OK, OK, OK! Ekj jäwe üt! (I give up!) I simply feel that reducing Oh Susannah or My Grandfather's Clockfor example to the hook distracts the audience or the scholar from the other little gems in each of these songs.

My Grandfather said that of those he could hire
Not a servant more faithful he found.
For it wasted no time but it had one desire
At the close of each day to be wound.
And it kept in its place
Not a frown upon its face
And its hands never hung by its side
But it stopped, short, never to go again
When the old man died.

Wow! Talk about clever! Notice all the puns! THAT is more than a measly, cheap hook. That is sheer brilliance. The old folks I sometimes sing for always remember this song with fondness. The sad part is that a song of this sterling quality could never get airplay. Why? Because it demands to be really listened to, unlike so much pop drivel.
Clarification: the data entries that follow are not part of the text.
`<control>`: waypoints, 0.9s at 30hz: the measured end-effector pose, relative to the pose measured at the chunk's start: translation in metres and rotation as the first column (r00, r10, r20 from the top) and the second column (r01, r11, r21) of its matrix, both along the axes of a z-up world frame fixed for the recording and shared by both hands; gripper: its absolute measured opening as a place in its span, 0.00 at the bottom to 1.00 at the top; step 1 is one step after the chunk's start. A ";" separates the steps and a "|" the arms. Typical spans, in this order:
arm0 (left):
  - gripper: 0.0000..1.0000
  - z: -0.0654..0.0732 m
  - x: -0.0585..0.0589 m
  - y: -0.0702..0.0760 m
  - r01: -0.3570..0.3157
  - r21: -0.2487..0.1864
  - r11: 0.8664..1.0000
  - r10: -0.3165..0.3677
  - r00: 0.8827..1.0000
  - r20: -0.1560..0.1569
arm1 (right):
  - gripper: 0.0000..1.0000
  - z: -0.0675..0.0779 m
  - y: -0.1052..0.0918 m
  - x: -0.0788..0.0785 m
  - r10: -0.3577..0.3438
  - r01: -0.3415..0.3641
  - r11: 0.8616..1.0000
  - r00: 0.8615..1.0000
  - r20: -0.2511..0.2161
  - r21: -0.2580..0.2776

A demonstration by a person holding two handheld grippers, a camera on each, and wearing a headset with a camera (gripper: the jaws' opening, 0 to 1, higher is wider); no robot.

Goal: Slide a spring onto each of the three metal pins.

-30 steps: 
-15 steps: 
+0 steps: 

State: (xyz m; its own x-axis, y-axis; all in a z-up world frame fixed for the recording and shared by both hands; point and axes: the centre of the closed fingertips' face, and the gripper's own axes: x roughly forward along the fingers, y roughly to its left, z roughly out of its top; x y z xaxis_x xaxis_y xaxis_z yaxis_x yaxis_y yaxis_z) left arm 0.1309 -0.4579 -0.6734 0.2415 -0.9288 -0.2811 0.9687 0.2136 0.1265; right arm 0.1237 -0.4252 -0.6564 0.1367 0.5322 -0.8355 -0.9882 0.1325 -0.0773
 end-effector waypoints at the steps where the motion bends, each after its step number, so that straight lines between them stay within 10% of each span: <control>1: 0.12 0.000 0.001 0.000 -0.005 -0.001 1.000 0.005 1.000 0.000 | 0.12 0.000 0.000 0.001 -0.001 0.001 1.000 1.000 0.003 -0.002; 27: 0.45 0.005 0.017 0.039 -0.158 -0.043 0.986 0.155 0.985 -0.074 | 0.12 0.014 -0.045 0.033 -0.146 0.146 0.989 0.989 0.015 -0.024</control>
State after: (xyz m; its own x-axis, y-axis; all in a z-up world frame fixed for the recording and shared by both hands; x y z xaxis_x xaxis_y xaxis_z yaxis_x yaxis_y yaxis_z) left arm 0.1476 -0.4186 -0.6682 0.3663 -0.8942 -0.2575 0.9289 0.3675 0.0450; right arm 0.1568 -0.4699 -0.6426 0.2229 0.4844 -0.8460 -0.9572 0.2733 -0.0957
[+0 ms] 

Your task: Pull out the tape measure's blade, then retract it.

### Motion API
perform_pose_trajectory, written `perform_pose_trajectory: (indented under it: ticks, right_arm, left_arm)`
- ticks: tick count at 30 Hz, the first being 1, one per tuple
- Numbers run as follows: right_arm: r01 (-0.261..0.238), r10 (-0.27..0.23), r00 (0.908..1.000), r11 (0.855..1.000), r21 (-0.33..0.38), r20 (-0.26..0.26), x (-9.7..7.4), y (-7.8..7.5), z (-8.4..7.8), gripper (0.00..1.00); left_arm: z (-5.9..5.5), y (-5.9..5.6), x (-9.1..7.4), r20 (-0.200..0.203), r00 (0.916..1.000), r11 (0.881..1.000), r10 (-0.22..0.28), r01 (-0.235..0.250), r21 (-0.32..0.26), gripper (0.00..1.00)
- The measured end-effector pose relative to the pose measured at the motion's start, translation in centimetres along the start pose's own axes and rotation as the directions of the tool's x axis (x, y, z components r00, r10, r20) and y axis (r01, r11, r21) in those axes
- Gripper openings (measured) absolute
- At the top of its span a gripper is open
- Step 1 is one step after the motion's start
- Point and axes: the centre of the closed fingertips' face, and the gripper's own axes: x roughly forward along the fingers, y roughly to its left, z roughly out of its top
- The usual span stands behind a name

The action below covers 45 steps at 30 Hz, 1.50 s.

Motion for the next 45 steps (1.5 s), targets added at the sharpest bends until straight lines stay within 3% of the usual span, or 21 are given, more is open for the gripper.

As for It Takes A Worried Man, I don't think that is a hook so much as it is a hard, straightforward statement of the facts as the anonymous composer saw them. That's pretty typical of the blues; hard and straightforward without any self concious attempt at a hook.

I do agree, however to the necessity of the title appearing in a predictable part of the lyric. One of my frustrations at listening to budding songwriters is that if I wanted to buy the record the song is on, I wouldn't be able to identify my favorite song because I couldn't find the title in the lyric. Somehow even this simple technique seems to rise above the level of The Hook.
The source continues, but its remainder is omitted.